Ayer estaba franco de servicio, pero los días anteriores se lo había visto normal en el trabajo. En su día libre, prefirió pasar el día con sus hijos de 12 y 10 años.
En horas de la siesta habría llegado a bordo de un vehículo Renault Duster último modelo al edificio de la calle 27 de Abril al 1.900 de barrio Alberdi.
En el edificio, el sargento primero Ariel Pedraza (46) tenía un departamento en el piso 18, donde no vivía -ya que se encontraba litigio-, sino que funcionaba un consultorio de psicopedagogía, en la que cumplía funciones la actual pareja del uniformado.
En ese marco, y en los albores de la siesta del martes, tres estampidos alteraron la calma del edificio APM. La peor y trágica decisión de Pedraza apagaba la vida de sus hijos de 12 y 10 años.

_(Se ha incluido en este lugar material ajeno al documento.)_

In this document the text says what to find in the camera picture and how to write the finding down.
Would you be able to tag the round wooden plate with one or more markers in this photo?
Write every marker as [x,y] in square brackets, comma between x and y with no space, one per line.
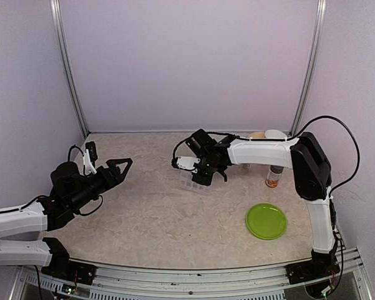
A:
[257,135]

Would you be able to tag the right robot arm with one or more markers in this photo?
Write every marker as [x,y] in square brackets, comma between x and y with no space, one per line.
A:
[303,155]

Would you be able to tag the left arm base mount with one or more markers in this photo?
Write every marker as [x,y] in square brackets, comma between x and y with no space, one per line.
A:
[68,270]

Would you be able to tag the green plate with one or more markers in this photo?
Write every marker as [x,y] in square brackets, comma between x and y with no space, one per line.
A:
[266,221]

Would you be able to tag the aluminium frame post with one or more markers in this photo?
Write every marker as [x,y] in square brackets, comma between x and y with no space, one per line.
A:
[311,65]
[61,40]

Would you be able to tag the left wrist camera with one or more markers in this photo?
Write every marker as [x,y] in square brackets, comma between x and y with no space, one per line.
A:
[90,157]

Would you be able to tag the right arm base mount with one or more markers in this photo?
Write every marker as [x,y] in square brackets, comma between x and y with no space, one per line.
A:
[319,266]

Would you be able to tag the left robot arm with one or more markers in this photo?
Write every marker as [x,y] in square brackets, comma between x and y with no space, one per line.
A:
[70,192]

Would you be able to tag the front aluminium rail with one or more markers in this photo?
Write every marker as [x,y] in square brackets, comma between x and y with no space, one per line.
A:
[125,282]

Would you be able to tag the orange pill bottle grey cap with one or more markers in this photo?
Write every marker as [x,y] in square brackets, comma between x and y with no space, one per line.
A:
[273,176]

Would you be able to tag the clear plastic pill organizer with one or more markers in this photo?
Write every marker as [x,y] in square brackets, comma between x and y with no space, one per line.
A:
[185,182]

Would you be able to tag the left aluminium frame post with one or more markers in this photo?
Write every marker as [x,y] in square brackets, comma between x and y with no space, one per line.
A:
[61,40]

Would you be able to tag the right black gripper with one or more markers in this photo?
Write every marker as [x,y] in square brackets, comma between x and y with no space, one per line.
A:
[205,180]

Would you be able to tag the right aluminium frame post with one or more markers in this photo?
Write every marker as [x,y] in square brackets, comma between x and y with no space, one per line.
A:
[311,65]

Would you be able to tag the white bowl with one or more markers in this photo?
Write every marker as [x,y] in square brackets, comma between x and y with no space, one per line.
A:
[274,134]

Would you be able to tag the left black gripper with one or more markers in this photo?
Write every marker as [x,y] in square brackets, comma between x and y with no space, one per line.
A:
[113,181]

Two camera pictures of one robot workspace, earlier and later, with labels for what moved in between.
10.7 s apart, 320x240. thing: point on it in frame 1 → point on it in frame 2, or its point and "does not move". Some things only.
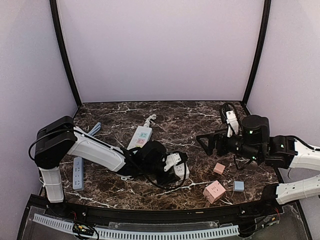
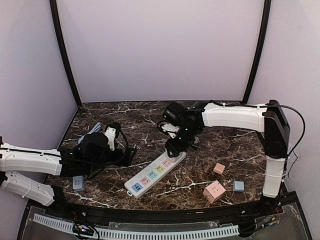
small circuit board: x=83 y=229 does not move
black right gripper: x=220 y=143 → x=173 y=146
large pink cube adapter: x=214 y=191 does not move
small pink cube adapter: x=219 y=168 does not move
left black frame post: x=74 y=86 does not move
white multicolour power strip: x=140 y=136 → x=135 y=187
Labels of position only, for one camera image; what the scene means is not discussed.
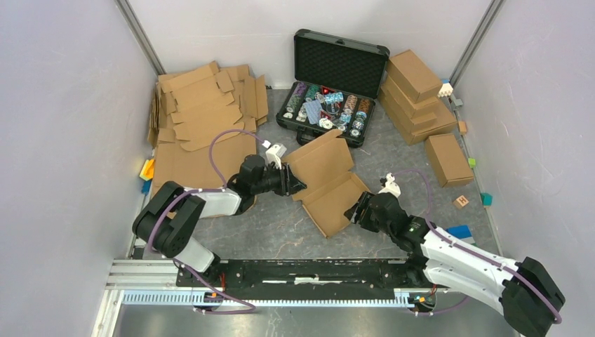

Los había sentado juntos en un sillón del departamento, y con un almohadón de por medio para apaciguar el sonido, le disparó un tiro al corazón con su arma reglamentaria. Por ello los vecinos no escucharon los estampidos.
Sin embargo, un tercer disparo, el que se habría efectuado el propio uniformado en la zona abdominal, puso en aviso al portero y otros vecinos, que llamaron al 101.
En medio de ese macabro escenario, algunas versiones -oficialmente se desmintió- indican que habría irrumpido un grupo especial del Eter, compañeros del propio filicida, que se habían anoticiado de la tensa situación y temían lo peor. Cuándo ingresaron por la fuerza, el cuadro ya era desgarrador.
La misma versión indicaba que se habría tratado de negociar con el presunto suicida, pero el hombre decidido se habría disparado en una segunda ocasión, ante la mirada de sus compañeros.
Cuando el resto de móviles llegaron al lugar, la conmoción en el edificio ya era generalizada.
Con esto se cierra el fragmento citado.